Der Meta-Algorithmus bildet im Gegensatz zu einem einfachen Symptom-Algorithmus einen übergeordneten hausärztlichen Denkprozess ab, der den ganzen Menschen berücksichtigt. Er zeigt schematisch eine generelle und allgemeine, immer wiederkehrende Sichtweise auf die Situation des multimorbiden Patienten. Bereits beim "Einstieg" werden drei wesentliche Elemente der Patientensicht berücksichtigt und dabei gleichzeitig mit der erlebten Anamnese und den Patientenwünschen abgeglichen. Die Entscheidungswege des Meta-Algorithmus sind unabhängig von der Konzentration auf eine einzelne Erkrankung. Naturgemäß stellt der Ausschluss von abwendbaren gefährlichen Verläufen einen zentralen Entscheidungsbaum dar, allerdings auch hier unter dem Vorbehalt der Patientenpräferenz.

Praxistipp

Es geht immer zunächst darum, das aktuelle Symptom bzw. den aktuellen Beratungsanlass darauf zu überprüfen, ob er im Zusammenhang mit einer bekannten Ursache/Diagnose steht oder nicht. Daraus ergibt sich entweder ein diagnostischer Weg, der auf die Identifikation der (neuen) Ursache bzw. den Ausschluss des abwendbar gefährlichen Verlaufs abzielt, oder aber die Einsortierung und Bearbeitung des Beratungsanlasses im Rahmen des übergreifenden Krankheitsmanagements (siehe Erläuterungen unter dem Algorithmus).
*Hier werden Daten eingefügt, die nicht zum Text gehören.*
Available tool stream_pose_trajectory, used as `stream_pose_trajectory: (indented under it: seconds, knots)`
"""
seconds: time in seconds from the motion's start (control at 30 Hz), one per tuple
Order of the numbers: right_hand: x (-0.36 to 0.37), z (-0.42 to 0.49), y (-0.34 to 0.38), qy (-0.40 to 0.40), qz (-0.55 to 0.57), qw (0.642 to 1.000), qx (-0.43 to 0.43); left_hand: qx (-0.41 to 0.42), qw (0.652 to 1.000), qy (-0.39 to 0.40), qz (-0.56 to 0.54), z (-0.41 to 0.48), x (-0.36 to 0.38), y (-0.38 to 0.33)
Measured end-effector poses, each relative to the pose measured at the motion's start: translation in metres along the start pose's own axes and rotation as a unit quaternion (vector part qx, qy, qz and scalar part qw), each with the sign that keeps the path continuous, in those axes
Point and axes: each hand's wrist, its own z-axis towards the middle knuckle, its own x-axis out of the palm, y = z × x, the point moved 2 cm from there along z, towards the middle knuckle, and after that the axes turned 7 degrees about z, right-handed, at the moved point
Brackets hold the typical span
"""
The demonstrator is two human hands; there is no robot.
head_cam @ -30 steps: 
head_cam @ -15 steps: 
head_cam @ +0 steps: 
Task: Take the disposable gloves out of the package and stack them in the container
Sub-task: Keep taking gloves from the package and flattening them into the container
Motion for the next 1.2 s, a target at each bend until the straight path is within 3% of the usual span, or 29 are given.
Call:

Toxischer Medikamentencocktail?

Bei dem konkreten Fall fällt auf, dass sowohl beim Krankheitsmanagement wie auch beim Ausschluss gefährlicher Verläufe – also auf beiden Seiten des Algorithmus – diagnostische und therapeutische Überlegungen anzustellen sind. Gängige Leitlinien, die einzelne Krankheiten adressieren, sind bei einem multimorbiden Patienten dieses Alters und mit diesen Komorbiditäten nur sehr beschränkt anwendbar. Auch bei dem "Medikamentencocktail" von Herrn L. ergeben sich viele Fragen:

  1. Gibt es für diese Kombination oder auch nur für jede einzelne Medikation eine Evidenz? (In diesem Alter und bei diesen Komorbiditäten)?
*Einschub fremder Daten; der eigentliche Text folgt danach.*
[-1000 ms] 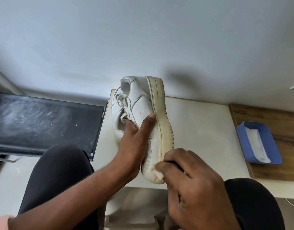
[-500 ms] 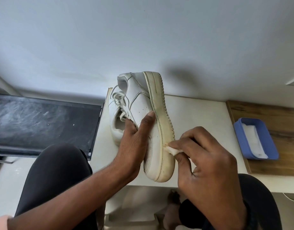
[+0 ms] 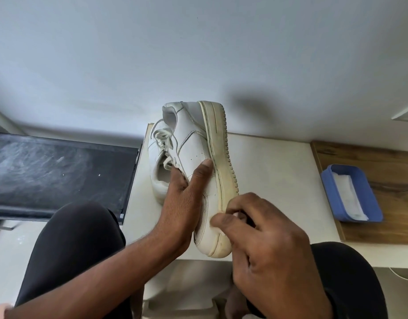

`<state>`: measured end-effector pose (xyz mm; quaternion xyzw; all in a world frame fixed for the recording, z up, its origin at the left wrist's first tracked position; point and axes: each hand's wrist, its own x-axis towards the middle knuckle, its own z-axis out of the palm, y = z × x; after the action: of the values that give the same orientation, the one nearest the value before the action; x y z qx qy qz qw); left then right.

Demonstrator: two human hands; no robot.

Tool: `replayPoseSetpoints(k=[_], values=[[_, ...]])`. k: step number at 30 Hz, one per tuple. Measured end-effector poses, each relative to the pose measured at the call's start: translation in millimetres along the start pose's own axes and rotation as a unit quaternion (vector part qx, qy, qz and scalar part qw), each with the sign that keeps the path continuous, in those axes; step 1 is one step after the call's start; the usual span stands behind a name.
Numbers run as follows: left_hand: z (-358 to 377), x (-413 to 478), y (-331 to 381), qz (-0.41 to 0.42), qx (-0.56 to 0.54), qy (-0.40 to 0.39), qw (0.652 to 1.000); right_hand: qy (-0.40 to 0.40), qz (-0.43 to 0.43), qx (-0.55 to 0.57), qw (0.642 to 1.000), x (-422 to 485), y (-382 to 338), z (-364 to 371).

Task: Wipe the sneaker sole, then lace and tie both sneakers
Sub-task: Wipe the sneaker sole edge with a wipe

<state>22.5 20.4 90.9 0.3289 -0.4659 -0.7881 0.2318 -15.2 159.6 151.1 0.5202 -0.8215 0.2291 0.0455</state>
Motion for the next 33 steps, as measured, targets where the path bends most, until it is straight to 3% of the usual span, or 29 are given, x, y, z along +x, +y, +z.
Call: replayPoseSetpoints(k=[6,10,15,21,33], values=[[-1,1,0,0.001,0.007,-0.006,1.000,0.015,0.048,0.015,0.999,6,15,-6],[0,-1,-2,0.009,0.018,-0.003,1.000,0.002,0.003,0.010,1.000,1,2,1],[-1,-2,-3,0.014,0.000,-0.005,1.000,0.059,0.047,0.015,0.997,9,17,-3],[0,-2,-3,0.020,-0.008,-0.006,1.000,-0.010,0.017,0.014,1.000,2,3,1],[1,-4,-3,0.047,0.022,-0.002,0.999,0.038,0.038,-0.006,0.999,10,17,5]])
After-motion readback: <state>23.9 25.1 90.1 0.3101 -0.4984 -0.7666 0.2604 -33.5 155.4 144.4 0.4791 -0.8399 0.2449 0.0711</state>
  2. Könnten die neu aufgetretenen Symptome auch Ausdruck von unerwünschten Arzneimittelwirkungen sein?

  3. Ist überhaupt eine Arzneitherapie erforderlich?

Medikation reduzieren

Die hausärztliche Leitlinie Multimedikation formulierte entsprechende Leitfragen zur Reduktion von Polypharmazie. Dabei hat das Gespräch mit dem Patienten und seinen Angehörigen eine zentrale Bedeutung. Es geht um die Ziele der Arzneitherapie, oft auch um eine Abwägung zwischen dem Erhalt der Autonomie, der Lebensqualität und der Lebenserwartung und Prognose. Bei Herrn L. gibt es für keines seiner Medikamente eine sichere Evidenzgrundlage, am ehesten noch für ASS. Aber auch hier können Nutzen und Schaden nicht sicher beurteilt werden. Möglicherweise benötigt Herr L. überhaupt keine Pharmakotherapie, sondern lediglich eine optimierte Betreuung und ein neues Hörgerät.

Die Leitlinie Multimorbidität unterstützt und gibt Sicherheit beim "Mut zum Absetzen".

Literatur:

[1] Scherer M et al. DEGAM-Leitlinie Multimorbidität 2017.

[2] Muche-Borowski C et al. BMJ Open 2017, in Druck.

[3] Hausärztliche Leitlinie Multimedikation (Version 1.09 vom 16.04.2014).

Interessenkonflikte: Die Autoren haben keine deklariert.